Artificial intelligence (AI) has advanced significantly, with models like ChatGPT impressing us with their ability to generate coherent text and perform complex tasks. However, a fundamental challenge remains: once these AI models are trained, they can not easily adapt to new information. In order to update these models with new data, they often need to be retrained from scratch—a process that is both costly and resource-intensive.
This limitation arises from the way AI models, particularly those based on neural networks, are structured. Neural networks mimic the way human brains function, using connected measurements called artificial neurons. During training, these neurons are adjusted to recognize certain patterns. After this training phase, the model can process new inputs, like responding to prompts in ChatGPT. However, these neurons don’t change once the training is complete, meaning the model cannot learn from new data without a full retraining.
The question of whether AI models can be designed to learn continuously has significant implications. If these models could update themselves with new information without starting from scratch each time, it could save substantial time and money.

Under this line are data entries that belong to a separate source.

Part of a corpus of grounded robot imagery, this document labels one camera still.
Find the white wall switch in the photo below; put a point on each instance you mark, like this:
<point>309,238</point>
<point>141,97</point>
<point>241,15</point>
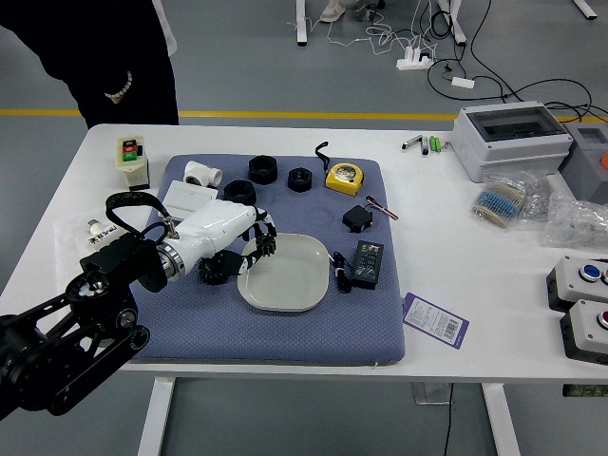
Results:
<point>190,195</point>

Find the large black hex nut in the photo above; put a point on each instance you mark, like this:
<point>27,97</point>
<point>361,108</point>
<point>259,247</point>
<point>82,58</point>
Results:
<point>240,190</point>
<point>262,170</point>

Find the black digital display module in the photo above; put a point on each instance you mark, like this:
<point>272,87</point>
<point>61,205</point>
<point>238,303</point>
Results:
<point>366,263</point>

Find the white power adapter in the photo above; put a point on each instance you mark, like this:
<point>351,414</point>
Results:
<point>462,82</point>

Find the big black gear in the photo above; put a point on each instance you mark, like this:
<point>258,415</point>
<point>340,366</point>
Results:
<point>209,274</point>

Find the bag of blue resistors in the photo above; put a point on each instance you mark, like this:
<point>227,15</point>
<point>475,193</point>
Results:
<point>499,202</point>

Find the bubble wrap bag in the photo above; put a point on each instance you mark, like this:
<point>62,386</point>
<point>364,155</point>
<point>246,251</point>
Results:
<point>577,221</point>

Researchers, including Shibhansh Dohare from the University of Alberta, have been investigating this issue. Their findings reveal that after a certain number of retraining cycles, many neurons in AI models become inactive, a state often referred to as “dead.” This results in the model losing its ability to learn from new data, which is a significant hurdle for developing AI systems that can adapt over time.
In their experiments, Dohare’s team trained AI systems with a set of images. Instead of a one-time training process, they re-trained the AI model, after each pair of images to assess its ability to keep learning. However, they observed that after several thousand cycles, the model’s performance declined sharply, with many neurons becoming inactive.
To address this, Dohare and his team proposed an algorithm that reactivates inactive neurons during the learning process. By doing so, the AI models showed some capacity to regain their ability to learn from new data. While this approach is promising, it requires further testing on larger, more complex models to determine its effectiveness.
Mark van der Wilk from the University of Oxford emphasized the importance of finding a solution to this challenge, noting that it could significantly reduce the costs of training AI models. If successful, this approach could lead to more flexible and cost-effective AI systems that can continuously update themselves as new information becomes available.
The research is still in its early stages, but it represents an important step toward making AI systems more adaptable and efficient. As the AI field continues to evolve, addressing the challenge of continuous learning will be crucial for the development of smarter, more responsive technologies.